Мисс Марсаллес сидит рядом с пианино и, как всегда, улыбается всем сразу И нет в ее улыбке ни торжества, ни скромности. Она совсем не похожа на волшебника, вглядывающегося в лица людей, чтобы увидеть результат подлинного откровения. Казалось бы, теперь, когда на склоне ее жизни нашелся тот, кого она способна – и должна – учить игре на фортепиано, ей бы греться в лучах этого важного открытия. Но для нее, похоже, игра этой девочки – нечто само собой разумеющееся, естественное и удовлетворительное, то, чего она всегда ожидала. Те, кто верит в чудеса, принимают их без лишнего шума и суеты. Очевидно, что для старой учительницы эта девочка интересна так же, как и остальные дети из школы в Гринхилле, которые любят ее, и так же, как все прочие мы, ее не любящие. Для нее всякий дар закономерен и ни один праздник не приходит нежданно.
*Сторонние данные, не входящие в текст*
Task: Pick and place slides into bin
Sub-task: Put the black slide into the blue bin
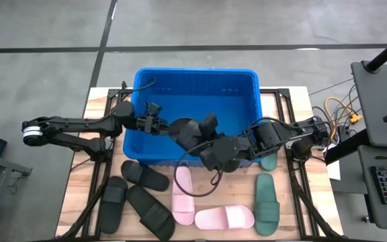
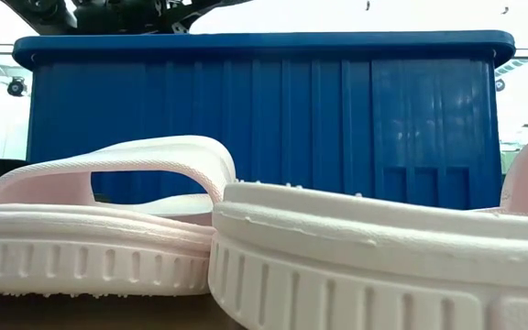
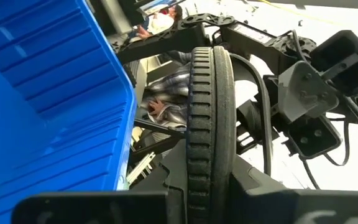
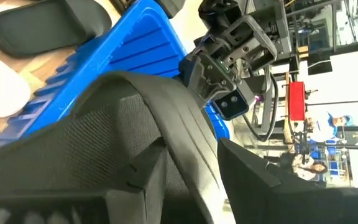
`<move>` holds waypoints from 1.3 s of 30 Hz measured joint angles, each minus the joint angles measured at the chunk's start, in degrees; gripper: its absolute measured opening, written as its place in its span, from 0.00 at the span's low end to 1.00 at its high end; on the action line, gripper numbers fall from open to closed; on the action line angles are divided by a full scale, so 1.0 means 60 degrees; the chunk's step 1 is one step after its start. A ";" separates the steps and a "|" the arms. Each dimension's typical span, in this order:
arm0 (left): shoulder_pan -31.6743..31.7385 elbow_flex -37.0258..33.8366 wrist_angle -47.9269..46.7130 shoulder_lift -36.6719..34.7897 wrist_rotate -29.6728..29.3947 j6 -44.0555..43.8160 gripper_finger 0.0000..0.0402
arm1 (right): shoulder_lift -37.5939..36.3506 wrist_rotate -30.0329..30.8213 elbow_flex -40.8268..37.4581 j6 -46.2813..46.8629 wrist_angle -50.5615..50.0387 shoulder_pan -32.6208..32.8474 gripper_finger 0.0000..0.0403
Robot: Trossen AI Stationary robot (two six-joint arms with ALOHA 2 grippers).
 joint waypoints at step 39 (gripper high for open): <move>-0.0001 -0.0031 -0.0041 0.0066 0.0316 0.0406 0.09 | 0.0007 0.0000 -0.0321 0.1067 0.0495 -0.0071 0.03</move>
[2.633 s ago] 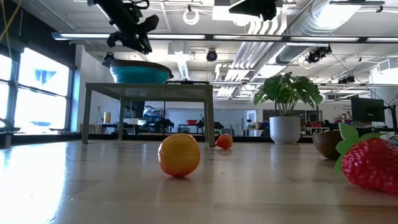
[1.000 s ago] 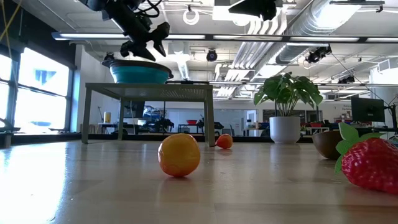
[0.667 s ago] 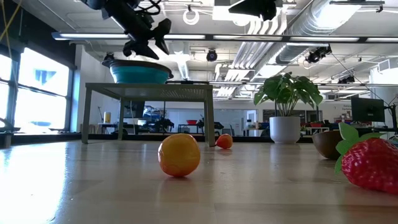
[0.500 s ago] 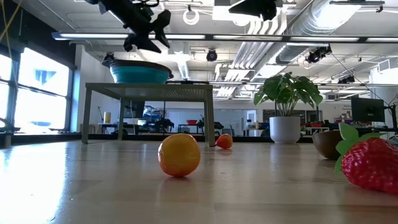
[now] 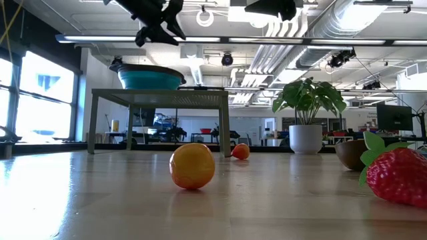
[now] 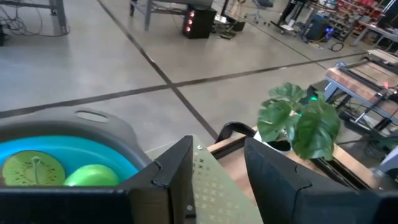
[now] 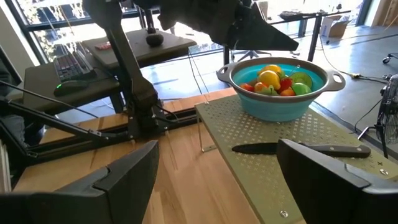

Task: Pick & Place Fruit
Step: Put the orange pear into the strainer bowl on the shelf

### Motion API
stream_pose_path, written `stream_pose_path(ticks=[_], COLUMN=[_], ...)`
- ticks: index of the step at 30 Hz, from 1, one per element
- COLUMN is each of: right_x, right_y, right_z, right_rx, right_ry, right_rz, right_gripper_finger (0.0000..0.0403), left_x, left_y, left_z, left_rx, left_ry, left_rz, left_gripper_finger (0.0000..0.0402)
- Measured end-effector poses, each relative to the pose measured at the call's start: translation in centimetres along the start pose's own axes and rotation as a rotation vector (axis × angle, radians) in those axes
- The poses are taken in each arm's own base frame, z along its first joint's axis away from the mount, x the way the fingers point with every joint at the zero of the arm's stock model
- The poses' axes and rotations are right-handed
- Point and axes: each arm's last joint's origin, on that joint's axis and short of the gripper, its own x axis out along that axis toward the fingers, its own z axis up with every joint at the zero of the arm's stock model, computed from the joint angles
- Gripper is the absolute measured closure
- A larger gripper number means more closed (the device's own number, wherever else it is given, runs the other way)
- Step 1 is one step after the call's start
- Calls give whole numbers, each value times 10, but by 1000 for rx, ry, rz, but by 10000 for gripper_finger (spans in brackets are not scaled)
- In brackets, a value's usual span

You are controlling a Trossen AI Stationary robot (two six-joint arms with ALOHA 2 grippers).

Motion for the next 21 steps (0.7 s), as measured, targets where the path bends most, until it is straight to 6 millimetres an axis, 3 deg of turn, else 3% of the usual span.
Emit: stream_pose_path(ticks=[21], right_x=[0], right_y=[0], right_z=[-1], right_rx=[-1], right_ry=[7], right_rz=[3], right_gripper_finger=[85], left_x=[-1], left_y=[-5], left_z=[-2], left_rx=[1], left_ry=[42], left_rz=[-102], left_gripper_finger=[262])
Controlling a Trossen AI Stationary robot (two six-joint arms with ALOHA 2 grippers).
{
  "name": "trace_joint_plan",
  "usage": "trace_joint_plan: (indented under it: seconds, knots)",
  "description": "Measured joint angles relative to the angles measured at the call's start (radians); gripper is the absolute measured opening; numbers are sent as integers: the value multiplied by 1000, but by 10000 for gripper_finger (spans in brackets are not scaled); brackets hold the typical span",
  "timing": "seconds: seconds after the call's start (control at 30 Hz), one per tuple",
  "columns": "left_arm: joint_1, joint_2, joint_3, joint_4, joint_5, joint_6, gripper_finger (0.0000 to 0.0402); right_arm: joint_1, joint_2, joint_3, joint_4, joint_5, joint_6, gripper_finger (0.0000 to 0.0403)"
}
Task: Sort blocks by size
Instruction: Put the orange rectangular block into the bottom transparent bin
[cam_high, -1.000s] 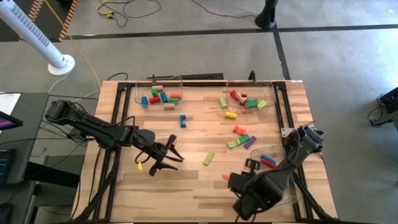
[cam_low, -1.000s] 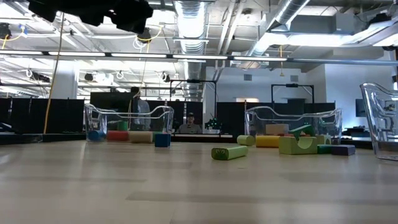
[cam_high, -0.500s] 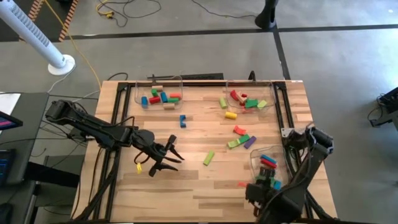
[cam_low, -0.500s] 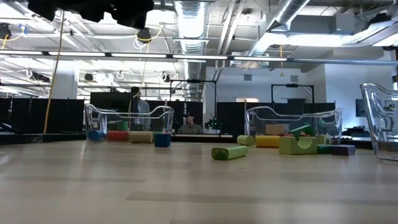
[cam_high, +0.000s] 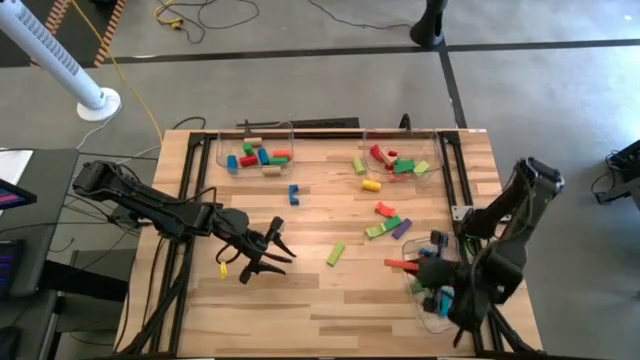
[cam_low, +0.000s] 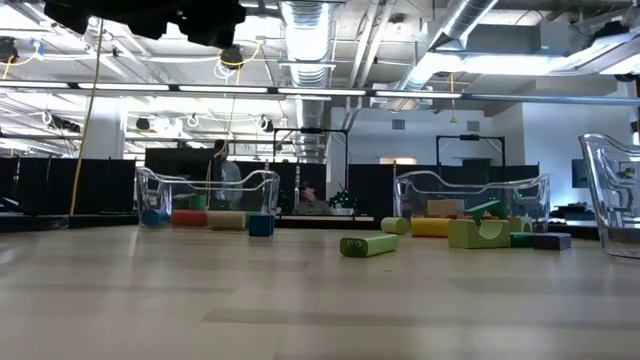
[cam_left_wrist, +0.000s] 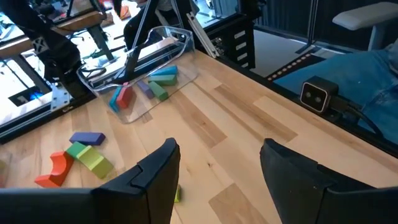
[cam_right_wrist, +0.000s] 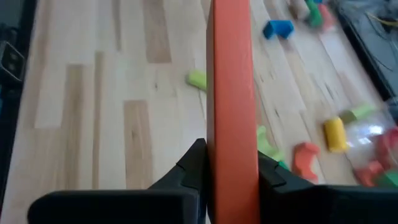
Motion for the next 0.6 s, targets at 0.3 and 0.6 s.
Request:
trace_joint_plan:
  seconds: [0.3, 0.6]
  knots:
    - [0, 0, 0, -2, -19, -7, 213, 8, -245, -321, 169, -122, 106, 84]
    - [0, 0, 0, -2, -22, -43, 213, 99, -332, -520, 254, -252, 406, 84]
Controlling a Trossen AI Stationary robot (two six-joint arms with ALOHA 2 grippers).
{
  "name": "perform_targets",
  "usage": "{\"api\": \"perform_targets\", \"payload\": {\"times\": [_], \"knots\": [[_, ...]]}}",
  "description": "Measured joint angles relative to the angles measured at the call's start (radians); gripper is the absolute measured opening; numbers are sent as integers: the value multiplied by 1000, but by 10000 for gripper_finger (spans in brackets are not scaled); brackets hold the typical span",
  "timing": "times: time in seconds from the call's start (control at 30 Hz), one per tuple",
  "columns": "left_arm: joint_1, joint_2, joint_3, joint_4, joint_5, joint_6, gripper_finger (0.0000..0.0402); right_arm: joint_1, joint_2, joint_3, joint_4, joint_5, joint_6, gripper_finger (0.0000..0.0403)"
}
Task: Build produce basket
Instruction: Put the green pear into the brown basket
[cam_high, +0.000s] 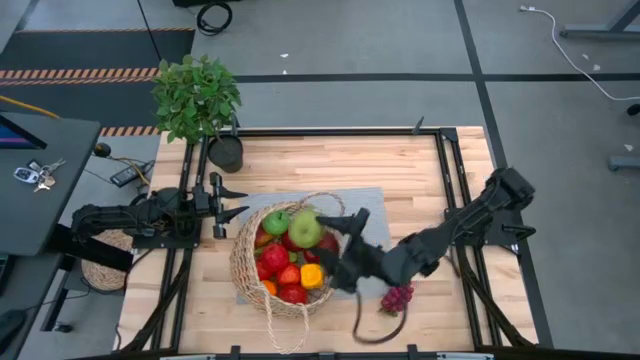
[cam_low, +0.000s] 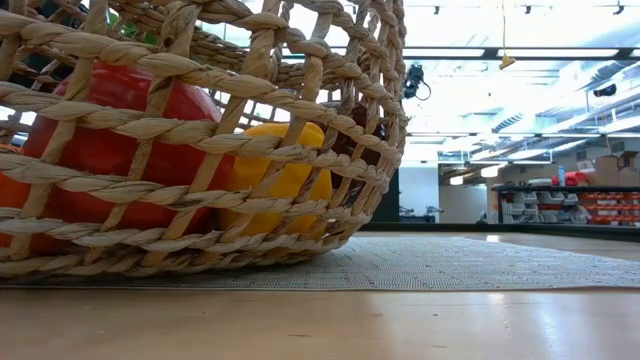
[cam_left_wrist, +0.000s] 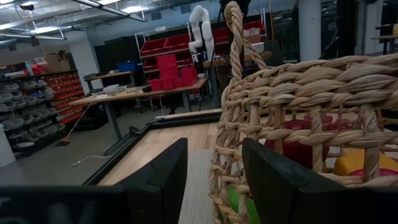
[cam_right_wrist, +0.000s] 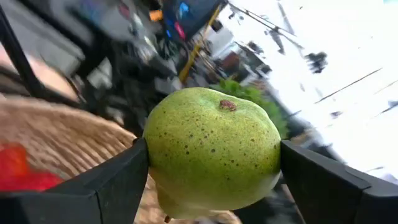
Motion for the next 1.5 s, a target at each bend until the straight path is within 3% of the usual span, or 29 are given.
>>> {"api": "perform_targets", "payload": {"times": [0.23,0.47,0.87,1.2,1.3,1.4,1.5], "knots": [[0,0,0,0,0,0,160,6,150,78,25,204,-303,348],[0,0,0,0,0,0,160,22,225,80,50,223,-519,348],[0,0,0,0,0,0,160,25,221,80,151,214,-469,348],[0,0,0,0,0,0,160,-66,221,80,0,0,-40,348],[0,0,0,0,0,0,160,-105,221,80,-104,-136,156,348],[0,0,0,0,0,0,160,-146,221,80,-223,-343,343,348],[0,0,0,0,0,0,160,-183,225,80,-327,-498,447,348]]}}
Девочка заканчивает играть. Только что музыка была здесь, в этой комнате, а теперь ее нет, и, естественно, никто не знает, что на это сказать. Как только девочка снимает руки с клавишей, становится ясно, что это все та же ученица из гринхиллской школы. Но музыка нам не почудилась. С фактами не поспоришь. И все-таки несколько минут спустя выступление этой девочки, при всей его невинности, уже напоминает розыгрыш – да-да, очень удачный и забавный, но, как бы это выразиться, не очень хорошего вкуса. Ибо талант этого ребенка – бесспорный, но по большому счету бесполезный, неуместный – это вовсе не предмет для всеобщего обсуждения. Если для мисс Марсаллес такие вещи приемлемы, то для остальных людей в этом мире – нет. Тем не менее должны же эти люди что-то сказать, и они начинают хвалить музыку: мол, как она чудесна, до чего же красивая пьеса, кстати, как она называется?

– «Танец блаженных теней», – говорит мисс Марсаллес. – Danse des ombres heureuses, – говорит она, оставляя всех в полном недоумении.

И все-таки по дороге домой, покидая раскаленные краснокирпичные улицы, покидая этот город, покидая мисс Марсаллес с ее вечеринками, теперь уже точно невозможными, оставляя все это, надо думать, навсегда в прошлом, почему мы не можем выговорить давно заготовленные слова, что мешает нам сказать: «Бедная мисс Марсаллес»? «Танец блаженных теней» не позволяет нам, та самая, единственная весть из иной страны – страны, в которой она живет.